From the line containing "[camera_front, -0.508s]" to the line containing "The picture labelled" in the records below, set down every line exactly as it stands, both ends included, and skip the pictures.

RECORDS PROVIDED:
%%
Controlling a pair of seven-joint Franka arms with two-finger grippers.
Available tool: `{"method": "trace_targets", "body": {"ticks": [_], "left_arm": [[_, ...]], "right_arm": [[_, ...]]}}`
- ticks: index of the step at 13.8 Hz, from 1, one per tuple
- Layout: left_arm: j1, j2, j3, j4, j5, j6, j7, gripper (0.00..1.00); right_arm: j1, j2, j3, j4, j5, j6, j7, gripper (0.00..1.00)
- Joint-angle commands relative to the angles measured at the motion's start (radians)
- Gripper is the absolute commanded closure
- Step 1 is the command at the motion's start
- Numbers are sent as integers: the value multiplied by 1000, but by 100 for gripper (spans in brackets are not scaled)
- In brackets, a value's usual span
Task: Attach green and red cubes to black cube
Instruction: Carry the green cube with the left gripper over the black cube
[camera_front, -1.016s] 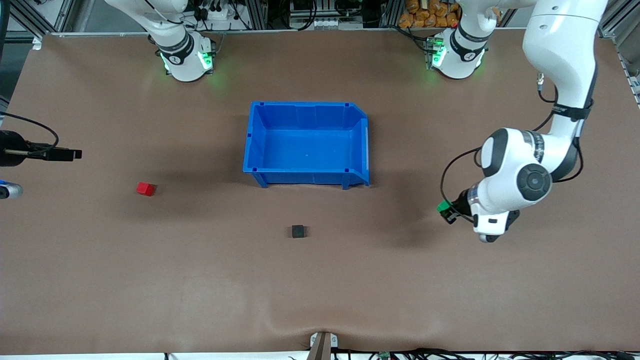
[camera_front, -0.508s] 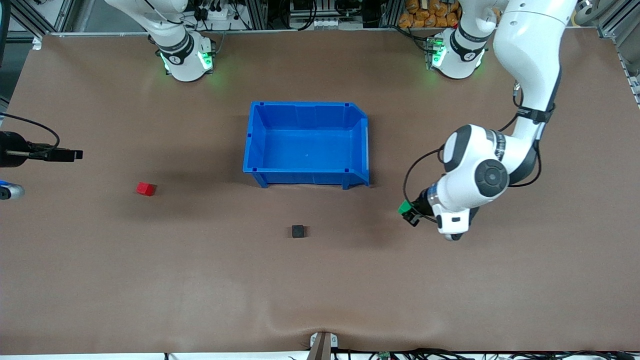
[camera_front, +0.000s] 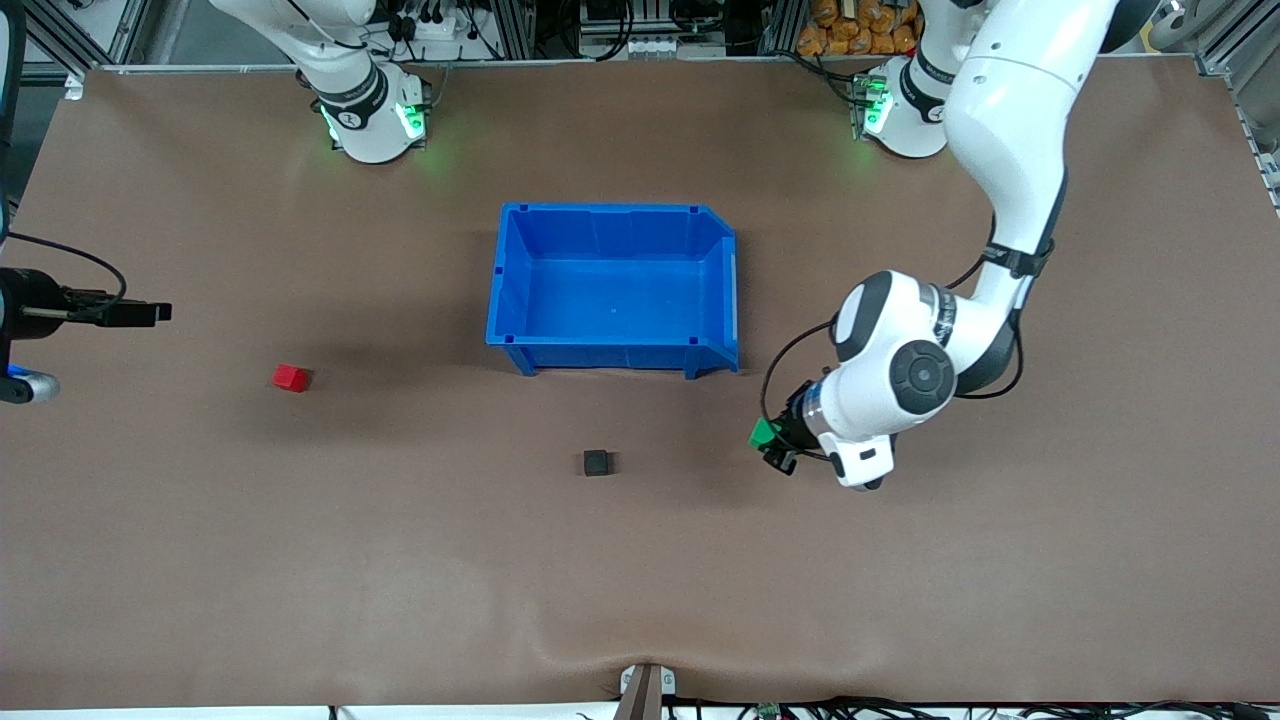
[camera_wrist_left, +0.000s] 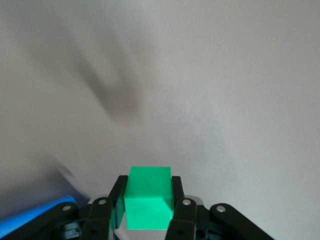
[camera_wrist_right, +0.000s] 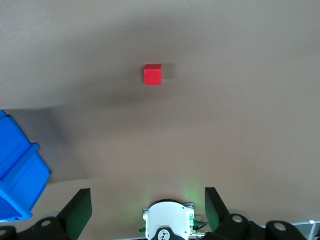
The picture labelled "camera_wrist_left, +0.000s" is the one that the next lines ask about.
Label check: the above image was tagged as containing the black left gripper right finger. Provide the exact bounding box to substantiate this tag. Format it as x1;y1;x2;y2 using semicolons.
164;176;275;240

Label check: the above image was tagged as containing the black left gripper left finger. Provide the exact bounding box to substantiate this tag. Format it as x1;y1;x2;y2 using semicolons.
23;175;129;240

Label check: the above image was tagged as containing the green cube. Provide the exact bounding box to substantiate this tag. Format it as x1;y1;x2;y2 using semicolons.
123;166;174;231

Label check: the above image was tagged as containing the blue plastic storage bin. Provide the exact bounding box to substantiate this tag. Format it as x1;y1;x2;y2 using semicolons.
0;195;77;235
%%
ANSWER TO THE PROBLEM:
[camera_front, -0.508s] 
[camera_front, +0.000s] 
[camera_wrist_left, +0.000s] 
[camera_wrist_right, +0.000s] 
The picture labelled "camera_wrist_left, +0.000s" is the one that the next lines ask about.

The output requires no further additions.